En conclusion, il s’agit de la première étude basée sur une base de données de réadmission à l’échelle nationale pour déterminer le taux de réadmission à 30 jours toutes causes confondues après une transplantation hépatique, ainsi que ses facteurs de risque et son impact sur le résultat du patient. Nous avons constaté que le taux de réadmission à 30 jours est de 30,6 %. Entre 2010 et 2014, le nombre d’opérations de transplantation hépatique a augmenté chez les patients âgés de plus de 65 ans et diminué chez ceux âgés de 40 à 64 ans. Au cours de la même période, les coûts d’hospitalisation de l’indice total ajusté à l’inflation et les coûts d’hospitalisation de l’année civile ont également augmenté de manière significative. La majorité des réadmissions à 30 jours étaient dues à des complications post-greffe. Les prédicteurs indépendants de réadmission à 30 jours étaient le type d’assurance, les centres à faible & volume moyen, l’hémodialyse, la biopsie du foie, l’infection et la durée de séjour prolongée. Les prédicteurs indépendants de la mortalité hospitalière de l’année civile étaient la réadmission à 30 jours, l’âge supérieur à 64 ans et la durée de séjour prolongée.

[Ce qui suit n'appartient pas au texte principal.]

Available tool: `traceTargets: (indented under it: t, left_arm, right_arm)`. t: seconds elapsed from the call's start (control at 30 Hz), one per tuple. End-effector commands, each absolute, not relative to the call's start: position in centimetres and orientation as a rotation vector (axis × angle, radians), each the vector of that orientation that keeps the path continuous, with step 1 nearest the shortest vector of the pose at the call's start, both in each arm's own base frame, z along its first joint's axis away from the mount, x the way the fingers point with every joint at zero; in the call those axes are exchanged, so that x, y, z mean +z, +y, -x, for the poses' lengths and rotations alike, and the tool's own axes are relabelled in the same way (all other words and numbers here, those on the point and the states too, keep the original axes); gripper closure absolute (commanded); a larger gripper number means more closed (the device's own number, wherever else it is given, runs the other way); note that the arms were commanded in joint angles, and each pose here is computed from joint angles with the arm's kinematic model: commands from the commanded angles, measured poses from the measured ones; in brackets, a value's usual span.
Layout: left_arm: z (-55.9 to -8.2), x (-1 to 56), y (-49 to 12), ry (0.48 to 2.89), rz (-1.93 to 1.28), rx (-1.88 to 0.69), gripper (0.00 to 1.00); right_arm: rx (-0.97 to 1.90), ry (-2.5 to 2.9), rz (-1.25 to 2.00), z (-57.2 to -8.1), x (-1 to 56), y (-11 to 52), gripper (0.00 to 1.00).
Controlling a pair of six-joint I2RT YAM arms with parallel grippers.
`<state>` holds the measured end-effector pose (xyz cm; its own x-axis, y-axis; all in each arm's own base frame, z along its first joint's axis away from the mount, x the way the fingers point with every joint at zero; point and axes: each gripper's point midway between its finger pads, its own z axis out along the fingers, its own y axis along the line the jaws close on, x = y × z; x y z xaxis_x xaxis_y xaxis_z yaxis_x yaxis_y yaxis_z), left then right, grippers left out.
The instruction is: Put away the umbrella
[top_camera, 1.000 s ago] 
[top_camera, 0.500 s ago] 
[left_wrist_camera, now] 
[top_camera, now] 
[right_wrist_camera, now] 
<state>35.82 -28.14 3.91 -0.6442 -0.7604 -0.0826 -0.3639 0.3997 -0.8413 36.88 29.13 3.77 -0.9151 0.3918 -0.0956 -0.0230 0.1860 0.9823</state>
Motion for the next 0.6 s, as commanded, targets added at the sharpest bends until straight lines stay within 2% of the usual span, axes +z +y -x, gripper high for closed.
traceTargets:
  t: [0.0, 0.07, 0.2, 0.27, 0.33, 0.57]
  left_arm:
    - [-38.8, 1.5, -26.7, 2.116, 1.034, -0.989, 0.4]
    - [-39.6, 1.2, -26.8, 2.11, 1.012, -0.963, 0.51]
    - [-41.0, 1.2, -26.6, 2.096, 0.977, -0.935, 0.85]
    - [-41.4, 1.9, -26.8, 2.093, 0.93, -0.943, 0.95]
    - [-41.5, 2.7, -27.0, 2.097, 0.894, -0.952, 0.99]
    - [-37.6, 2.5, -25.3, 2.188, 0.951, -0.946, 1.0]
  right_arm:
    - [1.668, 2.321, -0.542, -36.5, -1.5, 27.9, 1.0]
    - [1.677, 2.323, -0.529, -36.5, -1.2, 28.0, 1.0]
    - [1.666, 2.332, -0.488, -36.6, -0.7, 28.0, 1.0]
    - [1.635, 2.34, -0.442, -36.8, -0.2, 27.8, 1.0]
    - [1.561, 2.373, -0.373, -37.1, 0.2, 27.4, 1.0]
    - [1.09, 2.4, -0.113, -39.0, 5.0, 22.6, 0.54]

La réadmission précoce augmente non seulement le fardeau économique des soins de santé, mais est également associée à une augmentation de la mortalité de l’année civile. Les données que nous présentons sur la réadmission précoce, ses prédicteurs, les tendances de la transplantation hépatique et l’utilisation des soins de santé peuvent être utiles aux patients, aux cliniciens, aux payeurs et aux décideurs de la transplantation. La prise en compte des facteurs prédictifs de réadmission potentiellement modifiables, tels que le type d’assurance, le volume du centre, la nécessité d’une HD et la disposition de sortie, peut réduire le taux de réadmission. Bien que d’autres prédicteurs ne soient pas modifiables, ils peuvent être utilisés pour identifier les patients à haut risque de réadmission, et qui bénéficieraient donc le plus d’interventions visant à réduire les réadmissions à 30 jours. Les interventions futures pour tous les patients, et en particulier ceux à haut risque de réadmission, ont le potentiel de diminuer les taux de réadmission et les dépenses de santé associées, ainsi que d’améliorer la morbidité et la mortalité liées à la transplantation hépatique.